[EXERCISE] Write out, without any change, the lines in the material below that run from the line with "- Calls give" through the line with "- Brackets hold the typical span", both included.

[THE DATA]
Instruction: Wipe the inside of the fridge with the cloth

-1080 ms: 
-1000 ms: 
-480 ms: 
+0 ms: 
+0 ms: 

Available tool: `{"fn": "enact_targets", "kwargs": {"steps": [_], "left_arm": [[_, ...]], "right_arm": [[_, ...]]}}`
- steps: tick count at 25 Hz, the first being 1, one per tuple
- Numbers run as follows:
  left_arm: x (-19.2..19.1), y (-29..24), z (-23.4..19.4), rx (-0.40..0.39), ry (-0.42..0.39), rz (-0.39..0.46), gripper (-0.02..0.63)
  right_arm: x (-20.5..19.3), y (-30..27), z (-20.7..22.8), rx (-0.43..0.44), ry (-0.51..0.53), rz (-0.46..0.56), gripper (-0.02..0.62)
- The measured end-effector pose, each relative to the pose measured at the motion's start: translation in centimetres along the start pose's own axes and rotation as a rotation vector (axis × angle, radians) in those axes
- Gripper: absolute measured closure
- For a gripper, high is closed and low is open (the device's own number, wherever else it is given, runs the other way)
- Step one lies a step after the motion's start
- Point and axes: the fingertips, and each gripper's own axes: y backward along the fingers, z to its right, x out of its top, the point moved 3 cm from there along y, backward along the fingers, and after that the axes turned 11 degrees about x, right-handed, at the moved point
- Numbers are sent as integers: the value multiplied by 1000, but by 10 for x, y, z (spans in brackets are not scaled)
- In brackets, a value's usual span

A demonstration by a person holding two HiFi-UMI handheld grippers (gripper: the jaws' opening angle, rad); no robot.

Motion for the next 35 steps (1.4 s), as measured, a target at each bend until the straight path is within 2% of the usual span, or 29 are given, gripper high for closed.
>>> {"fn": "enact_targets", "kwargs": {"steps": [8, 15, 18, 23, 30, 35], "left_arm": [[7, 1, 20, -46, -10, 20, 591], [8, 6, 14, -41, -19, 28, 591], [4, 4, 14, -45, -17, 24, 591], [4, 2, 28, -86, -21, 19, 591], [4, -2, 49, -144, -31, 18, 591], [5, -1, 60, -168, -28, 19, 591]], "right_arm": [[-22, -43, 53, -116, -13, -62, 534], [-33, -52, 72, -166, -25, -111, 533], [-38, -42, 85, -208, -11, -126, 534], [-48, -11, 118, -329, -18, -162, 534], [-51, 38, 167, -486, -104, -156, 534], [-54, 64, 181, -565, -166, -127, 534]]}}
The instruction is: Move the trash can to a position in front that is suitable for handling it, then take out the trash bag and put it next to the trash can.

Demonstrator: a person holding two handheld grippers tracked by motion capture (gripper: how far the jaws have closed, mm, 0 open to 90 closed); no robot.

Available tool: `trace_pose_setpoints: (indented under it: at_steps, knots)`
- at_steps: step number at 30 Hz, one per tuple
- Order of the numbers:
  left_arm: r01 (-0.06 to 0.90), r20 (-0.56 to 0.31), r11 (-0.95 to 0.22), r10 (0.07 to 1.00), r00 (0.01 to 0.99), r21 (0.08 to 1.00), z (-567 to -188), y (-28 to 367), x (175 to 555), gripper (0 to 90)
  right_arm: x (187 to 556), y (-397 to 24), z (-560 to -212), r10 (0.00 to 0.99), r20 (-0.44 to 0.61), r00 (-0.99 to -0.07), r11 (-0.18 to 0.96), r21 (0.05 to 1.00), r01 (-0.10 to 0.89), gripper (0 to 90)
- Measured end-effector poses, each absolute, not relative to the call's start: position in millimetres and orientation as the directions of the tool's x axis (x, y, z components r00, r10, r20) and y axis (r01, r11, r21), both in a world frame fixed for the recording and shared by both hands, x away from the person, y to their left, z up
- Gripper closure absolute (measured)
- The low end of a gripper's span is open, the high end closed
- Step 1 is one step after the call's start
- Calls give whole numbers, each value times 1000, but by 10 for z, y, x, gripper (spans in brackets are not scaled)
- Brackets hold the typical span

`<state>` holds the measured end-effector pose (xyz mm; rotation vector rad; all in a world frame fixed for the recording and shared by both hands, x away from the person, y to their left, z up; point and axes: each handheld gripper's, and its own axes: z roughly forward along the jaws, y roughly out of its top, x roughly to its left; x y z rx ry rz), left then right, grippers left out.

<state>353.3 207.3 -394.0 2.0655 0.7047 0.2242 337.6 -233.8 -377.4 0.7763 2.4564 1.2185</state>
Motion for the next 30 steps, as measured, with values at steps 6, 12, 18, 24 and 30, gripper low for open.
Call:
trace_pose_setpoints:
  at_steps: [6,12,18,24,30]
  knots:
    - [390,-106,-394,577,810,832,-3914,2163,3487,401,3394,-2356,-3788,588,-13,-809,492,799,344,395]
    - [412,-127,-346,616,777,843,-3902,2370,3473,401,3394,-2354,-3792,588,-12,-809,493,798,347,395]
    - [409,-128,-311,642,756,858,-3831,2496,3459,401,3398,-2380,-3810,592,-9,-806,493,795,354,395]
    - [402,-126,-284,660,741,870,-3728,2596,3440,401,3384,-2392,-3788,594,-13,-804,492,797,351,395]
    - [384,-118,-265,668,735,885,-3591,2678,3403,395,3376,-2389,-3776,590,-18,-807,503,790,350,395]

[RESULT OF THE TASK]
- Calls give whole numbers, each value times 1000, but by 10 for z, y, x, gripper (spans in brackets are not scaled)
- Brackets hold the typical span

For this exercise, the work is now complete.